По-моему, она никогда не была так прекрасна.
— Даю вам десять минут, молодой человек, попробуйте до чего-нибудь договориться, — сказал профессор. — Потом я вернусь и выпущу вас из дома. — Он вышел из комнаты.
— Может, ты все-таки поехала бы со мной, Анна? — спросил я еще до того, как он закрыл за собой дверь.
Она смерила меня взглядом. Судорожно вздохнула.
— Ты не будешь писать мне, когда я уеду?
— Ничего не знаю. Я устала от вас обоих. Вы мне надоели! Щенки!
Я попытался взять ее руки.
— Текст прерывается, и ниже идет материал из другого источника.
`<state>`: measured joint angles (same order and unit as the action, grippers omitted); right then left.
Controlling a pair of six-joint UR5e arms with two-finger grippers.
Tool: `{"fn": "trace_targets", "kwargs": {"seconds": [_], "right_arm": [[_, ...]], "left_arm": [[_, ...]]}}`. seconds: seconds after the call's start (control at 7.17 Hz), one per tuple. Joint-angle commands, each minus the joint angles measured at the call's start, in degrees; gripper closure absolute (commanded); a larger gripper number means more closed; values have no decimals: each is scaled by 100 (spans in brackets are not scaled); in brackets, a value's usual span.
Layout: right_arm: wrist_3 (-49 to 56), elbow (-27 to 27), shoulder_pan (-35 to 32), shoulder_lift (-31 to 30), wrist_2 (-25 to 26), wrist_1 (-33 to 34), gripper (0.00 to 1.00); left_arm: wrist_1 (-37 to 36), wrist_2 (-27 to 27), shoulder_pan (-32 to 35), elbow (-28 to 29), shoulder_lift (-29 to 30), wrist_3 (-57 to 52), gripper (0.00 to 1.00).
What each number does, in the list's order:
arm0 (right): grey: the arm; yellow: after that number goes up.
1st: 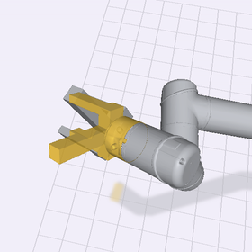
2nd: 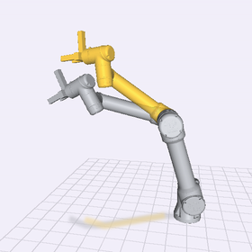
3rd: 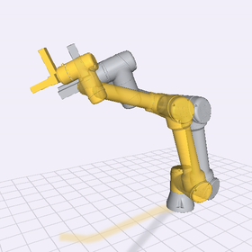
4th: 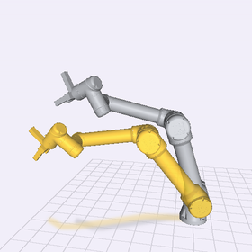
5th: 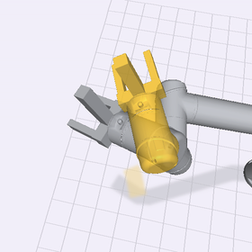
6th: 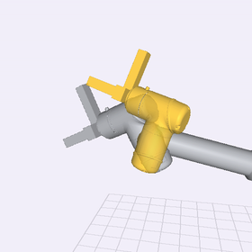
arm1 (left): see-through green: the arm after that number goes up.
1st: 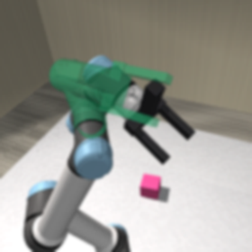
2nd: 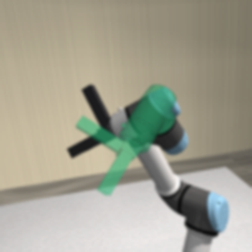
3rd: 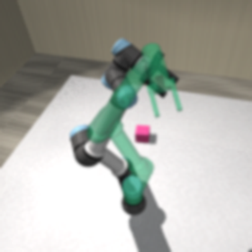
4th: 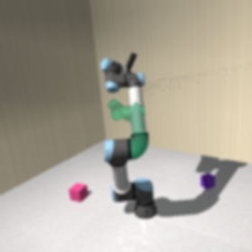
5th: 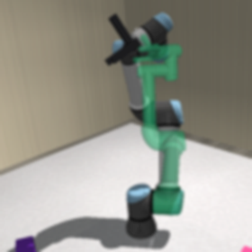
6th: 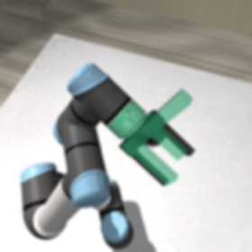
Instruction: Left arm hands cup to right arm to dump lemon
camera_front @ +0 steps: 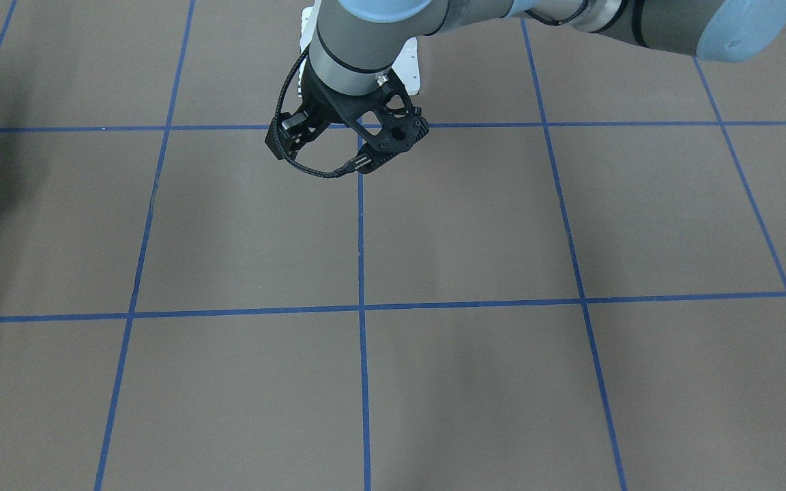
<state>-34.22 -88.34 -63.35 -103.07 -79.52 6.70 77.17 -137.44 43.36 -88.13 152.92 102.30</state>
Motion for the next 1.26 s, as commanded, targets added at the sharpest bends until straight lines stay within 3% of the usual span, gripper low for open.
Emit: {"fn": "trace_targets", "kwargs": {"seconds": [0.0, 0.28, 0.42, 0.56, 1.12], "right_arm": [[-589, 745, -231, -46, -291, -1106, 99], [-1452, 1038, -396, -151, -494, -1820, 100], [-1543, 1046, -659, -343, -782, -2118, 100], [-1578, 1046, -1149, -450, -1411, -2303, 100], [-2701, 1117, -1285, -389, -1898, -2515, 100]], "left_arm": [[0, 15, 67, -47, -78, -9, 0], [0, 15, 120, -55, -87, -17, 0], [0, 15, 147, -90, -96, -9, 0], [0, 15, 173, -195, -139, -9, 0], [0, 15, 322, -275, -254, -52, 0]]}}
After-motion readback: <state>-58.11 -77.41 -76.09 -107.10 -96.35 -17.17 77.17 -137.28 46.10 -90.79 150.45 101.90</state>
Но она отпрянула от меня, загородившись ладонями:
— Я никогда не прощу тебе того, как ты поступил с Карной и при этом ничего не сказал мне про нее!
Я слышал, что она борется со слезами.
Мне показалось, что красный плюш сполз с мебели и застрял у меня в горле. Несмотря на удушье, я чувствовал только смертельную усталость. А это было уже неплохо. Может, я испытывал даже облегчение от того, что она не плакала, а бранила меня. Что не цеплялась за меня с рыданием: «Возьми меня с собой!»
Поэтому, когда в комнату вошел профессор, я почтительно пожал ей руку.
Я догадался, что он все понял превратно.
— Я сразу заметил, куда ветер дует, — сказал он, выпуская меня из дома. — С первого раза, когда вы пришли к нам. Я всегда надеялся, что Анна и Аксель будут вместе. Так было бы лучше всего. Правильнее… Но Анна такая… Вам с ней будет нелегко, молодой человек. Гордости у нее хватит на вас обоих. Так что проявлять собственную гордость вам бесполезно…
У меня не было оснований возражать ему.